Accusé de collusion avec Steve Bannon, le RN veut porter plainte pour diffamation

ÉLECTIONS EUROPÉENNES 2019
RIPOSTE - Suspecté par des parlementaires de collusion avec l'ancien stratège du président américain Donald Trump, le Rassemblement national veut porter plainte. Marine Le Pen a dénoncé une "manœuvre politicienne", assurant qu'il n'y avait "aucun financement américain organisé par Steve Bannon pour le Rassemblement national".

Le Rassemblement national a annoncé dimanche 12 mai son intention de porter "plainte en diffamation et en dénonciation calomnieuse dans les prochains jours", alors que plusieurs députés et sénateurs ont demandé une commission d'enquête parlementaire sur les liens entre le parti de Marine Le Pen et Steve Bannon, l'ancien stratège de Donald Trump.


Les sénateurs Rachid Temal (PS) et Nathalie Goulet (UDI), ainsi que les députés Jean-Michel Mis (LaREM), Vincent Ledoux (Agir) et Bertrand Pancher (Libertés et Territoires), contactés par l'AFP, ont confirmé avoir répondu à l'appel de l'ancien député et ministre sarkozyste Frédéric Lefebvre, allié à la majorité présidentielle via le parti de centre-droit Agir. Tous demandent la constitution d'une commission d'enquête sur les liens entre le RN et Bannon après la diffusion, jeudi 9 mai, d'un reportage d'Envoyé spécial dans lequel on voit, notamment, les dirigeants RN Louis Aliot et Jérôme Rivière proposer à Steve Bannon d'assister à des réunions régulières entre Marine Le Pen et des hauts fonctionnaires français. La séquence obtenue par France 2 est tirée de rushs non utilisés par la documentariste américaine Alison Klayman, auteure d'un film sur Steve Bannon.

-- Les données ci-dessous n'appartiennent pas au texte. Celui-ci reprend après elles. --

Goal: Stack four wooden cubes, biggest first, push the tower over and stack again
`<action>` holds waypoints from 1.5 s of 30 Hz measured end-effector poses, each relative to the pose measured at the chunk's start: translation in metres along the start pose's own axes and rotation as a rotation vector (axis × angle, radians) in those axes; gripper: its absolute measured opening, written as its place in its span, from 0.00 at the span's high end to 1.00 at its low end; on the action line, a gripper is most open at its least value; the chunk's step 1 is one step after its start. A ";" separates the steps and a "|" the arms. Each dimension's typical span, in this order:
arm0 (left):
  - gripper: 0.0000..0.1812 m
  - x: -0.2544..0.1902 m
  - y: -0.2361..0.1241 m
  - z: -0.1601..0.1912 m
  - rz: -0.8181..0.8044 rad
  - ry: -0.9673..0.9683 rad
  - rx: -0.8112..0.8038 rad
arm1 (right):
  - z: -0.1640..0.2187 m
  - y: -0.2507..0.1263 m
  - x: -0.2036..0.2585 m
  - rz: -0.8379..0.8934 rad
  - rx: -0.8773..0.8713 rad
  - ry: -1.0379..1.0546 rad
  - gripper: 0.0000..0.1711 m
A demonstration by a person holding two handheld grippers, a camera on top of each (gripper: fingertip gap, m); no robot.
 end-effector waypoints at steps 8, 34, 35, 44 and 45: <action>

Invitée à réagir, Marine Le Pen a dénoncé auprès de l'AFP "une pauvre petite manœuvre politicienne et électoraliste d'un mouvement qui est en train de perdre la première place dans les sondages", désignant ainsi LaREM, avec qui le RN est au  coude-à-coude en tête des intentions de vote aux élections européennes du 26 mai prochain. "Il n'y a strictement rien à nous reprocher", a-t-elle fustigé, expliquant que le groupe évoqué dans le reportage est celui des Horaces, un collectif de hauts fonctionnaires, chefs d'entreprise et anciens membres de cabinets ministériels qui conseillent anonymement le RN. Confirmant l'invitation à les rencontrer lancée à Steve Bannon, elle a indiqué que cette rencontre n'avait pas eu lieu.

Il n'y a aucun financement organisé par Steve Bannon pour le Rassemblement nationalMarine LE PEN, sur BFMTV

Une autre séquence tirée d'une réunion à Londres entre l'ancien stratège de Donald Trump, Aliot et Rivière montre le polémiste américain évoquer les besoins financiers du RN. Selon Marine Le Pen, "Bannon a proposé ses services pour tenter de trouver une banque européenne pour trouver un prêt (...) ce qu'il n'a d'ailleurs pas réussi à faire". "Il n'y a aucun financement américain organisé par Steve Bannon pour le Rassemblement national", a-t-elle précisé plus tard sur BFMTV, en rappelant que les financements de partis politiques issus de banques extérieures à l'UE étaient interdits par la loi : "En revanche, Steve Bannon est de très bon conseil pour faire des levées de fonds, qui sont nécessaires auprès des Français".

Dans un communiqué, le parti de Marine Le Pen a indiqué que "malgré le caractère tout à fait invraisemblable des accusations (...), le Rassemblement national ne peut pas laisser passer les élucubrations de MM. Lefebvre, Mis et Temal." "On ne peut imputer impunément au premier parti de France de commettre ces infractions", conclut le RN, en référence aux accusations du député LR Frédéric Lefebvre qui parle d'"intelligence avec une puissance étrangère avec la complicité de hauts fonctionnaires". Contacté dimanche après-midi par Le HuffPost, Frédéric Lefebvre s'est indigné de la future plainte du Rassemblement national.